### Exercise instructions
Please copy every record exactly as it is written.

>>

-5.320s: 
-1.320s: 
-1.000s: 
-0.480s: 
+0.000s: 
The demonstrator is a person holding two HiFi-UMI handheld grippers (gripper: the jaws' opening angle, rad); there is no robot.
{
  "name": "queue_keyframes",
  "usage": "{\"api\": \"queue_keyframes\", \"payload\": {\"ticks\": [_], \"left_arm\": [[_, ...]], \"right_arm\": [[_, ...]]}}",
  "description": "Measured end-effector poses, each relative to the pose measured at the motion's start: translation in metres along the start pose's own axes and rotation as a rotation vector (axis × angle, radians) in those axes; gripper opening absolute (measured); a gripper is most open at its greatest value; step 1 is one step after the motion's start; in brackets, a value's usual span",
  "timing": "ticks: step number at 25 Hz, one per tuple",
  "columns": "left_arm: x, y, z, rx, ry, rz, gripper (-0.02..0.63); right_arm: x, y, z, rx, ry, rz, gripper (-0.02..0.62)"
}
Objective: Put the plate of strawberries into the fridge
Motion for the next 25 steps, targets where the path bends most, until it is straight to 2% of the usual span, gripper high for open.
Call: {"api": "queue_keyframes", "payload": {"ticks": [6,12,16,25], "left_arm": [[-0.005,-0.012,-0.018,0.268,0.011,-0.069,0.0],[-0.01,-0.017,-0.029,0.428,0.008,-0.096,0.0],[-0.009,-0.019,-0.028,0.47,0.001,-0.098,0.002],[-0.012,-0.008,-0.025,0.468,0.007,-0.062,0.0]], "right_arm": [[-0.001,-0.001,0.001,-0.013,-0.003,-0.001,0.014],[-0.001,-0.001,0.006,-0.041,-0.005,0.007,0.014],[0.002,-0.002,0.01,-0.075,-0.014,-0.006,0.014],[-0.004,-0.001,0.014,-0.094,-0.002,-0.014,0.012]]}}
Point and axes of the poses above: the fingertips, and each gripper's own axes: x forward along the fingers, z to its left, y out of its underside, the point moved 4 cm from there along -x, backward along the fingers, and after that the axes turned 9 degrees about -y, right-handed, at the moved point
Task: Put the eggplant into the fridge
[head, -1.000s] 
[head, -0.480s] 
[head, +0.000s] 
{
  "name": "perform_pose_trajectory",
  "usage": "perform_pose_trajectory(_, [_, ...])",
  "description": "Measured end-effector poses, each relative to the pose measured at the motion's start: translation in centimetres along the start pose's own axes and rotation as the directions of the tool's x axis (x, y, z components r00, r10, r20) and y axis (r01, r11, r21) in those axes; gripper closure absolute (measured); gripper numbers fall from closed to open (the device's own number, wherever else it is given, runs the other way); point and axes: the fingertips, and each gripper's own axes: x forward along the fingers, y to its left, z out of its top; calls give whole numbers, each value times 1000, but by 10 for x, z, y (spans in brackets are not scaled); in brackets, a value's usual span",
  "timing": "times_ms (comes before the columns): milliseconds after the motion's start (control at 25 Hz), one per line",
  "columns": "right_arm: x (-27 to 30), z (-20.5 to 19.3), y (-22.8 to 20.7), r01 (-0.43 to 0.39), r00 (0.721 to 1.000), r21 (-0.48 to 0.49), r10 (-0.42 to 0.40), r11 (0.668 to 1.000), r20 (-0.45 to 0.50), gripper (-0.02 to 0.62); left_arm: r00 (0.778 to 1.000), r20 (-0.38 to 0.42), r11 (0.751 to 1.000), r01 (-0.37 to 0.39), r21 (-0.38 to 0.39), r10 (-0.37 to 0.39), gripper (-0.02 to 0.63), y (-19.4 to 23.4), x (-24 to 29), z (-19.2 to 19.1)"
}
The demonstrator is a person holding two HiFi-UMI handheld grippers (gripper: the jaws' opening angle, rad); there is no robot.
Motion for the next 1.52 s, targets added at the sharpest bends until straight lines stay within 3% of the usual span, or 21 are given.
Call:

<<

### Worked solution
-5.320s: 
-1.320s: 
-1.000s: 
-0.480s: 
+0.000s: 
The demonstrator is a person holding two HiFi-UMI handheld grippers (gripper: the jaws' opening angle, rad); there is no robot.
{
  "name": "queue_keyframes",
  "usage": "{\"api\": \"queue_keyframes\", \"payload\": {\"ticks\": [_], \"left_arm\": [[_, ...]], \"right_arm\": [[_, ...]]}}",
  "description": "Measured end-effector poses, each relative to the pose measured at the motion's start: translation in metres along the start pose's own axes and rotation as a rotation vector (axis × angle, radians) in those axes; gripper opening absolute (measured); a gripper is most open at its greatest value; step 1 is one step after the motion's start; in brackets, a value's usual span",
  "timing": "ticks: step number at 25 Hz, one per tuple",
  "columns": "left_arm: x, y, z, rx, ry, rz, gripper (-0.02..0.63); right_arm: x, y, z, rx, ry, rz, gripper (-0.02..0.62)"
}
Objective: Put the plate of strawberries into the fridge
Motion for the next 25 steps, targets where the path bends most, until it is straight to 2% of the usual span, gripper high for open.
Call: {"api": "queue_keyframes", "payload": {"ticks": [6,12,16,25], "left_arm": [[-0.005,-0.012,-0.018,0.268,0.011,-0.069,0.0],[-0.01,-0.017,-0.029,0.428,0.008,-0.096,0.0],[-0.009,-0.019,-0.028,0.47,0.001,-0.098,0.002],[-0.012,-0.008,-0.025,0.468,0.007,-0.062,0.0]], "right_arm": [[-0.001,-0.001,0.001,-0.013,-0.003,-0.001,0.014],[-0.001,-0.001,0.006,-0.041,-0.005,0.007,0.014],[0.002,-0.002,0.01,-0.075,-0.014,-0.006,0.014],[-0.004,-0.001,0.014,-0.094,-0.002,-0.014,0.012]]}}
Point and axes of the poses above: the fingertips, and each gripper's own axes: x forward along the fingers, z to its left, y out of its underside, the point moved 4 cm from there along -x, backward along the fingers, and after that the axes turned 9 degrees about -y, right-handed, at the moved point
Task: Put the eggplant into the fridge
[head, -1.000s] 
[head, -0.480s] 
[head, +0.000s] 
{
  "name": "perform_pose_trajectory",
  "usage": "perform_pose_trajectory(_, [_, ...])",
  "description": "Measured end-effector poses, each relative to the pose measured at the motion's start: translation in centimetres along the start pose's own axes and rotation as the directions of the tool's x axis (x, y, z components r00, r10, r20) and y axis (r01, r11, r21) in those axes; gripper closure absolute (measured); gripper numbers fall from closed to open (the device's own number, wherever else it is given, runs the other way); point and axes: the fingertips, and each gripper's own axes: x forward along the fingers, y to its left, z out of its top; calls give whole numbers, each value times 1000, but by 10 for x, z, y (spans in brackets are not scaled); in brackets, a value's usual span",
  "timing": "times_ms (comes before the columns): milliseconds after the motion's start (control at 25 Hz), one per line",
  "columns": "right_arm: x (-27 to 30), z (-20.5 to 19.3), y (-22.8 to 20.7), r01 (-0.43 to 0.39), r00 (0.721 to 1.000), r21 (-0.48 to 0.49), r10 (-0.42 to 0.40), r11 (0.668 to 1.000), r20 (-0.45 to 0.50), gripper (-0.02 to 0.62); left_arm: r00 (0.778 to 1.000), r20 (-0.38 to 0.42), r11 (0.751 to 1.000), r01 (-0.37 to 0.39), r21 (-0.38 to 0.39), r10 (-0.37 to 0.39), gripper (-0.02 to 0.63), y (-19.4 to 23.4), x (-24 to 29), z (-19.2 to 19.1)"
}
The demonstrator is a person holding two HiFi-UMI handheld grippers (gripper: the jaws' opening angle, rad); there is no robot.
Motion for the next 1.52 s, targets added at the sharpest bends until straight lines stay within 3% of the usual span, or 21 are given.
Call:

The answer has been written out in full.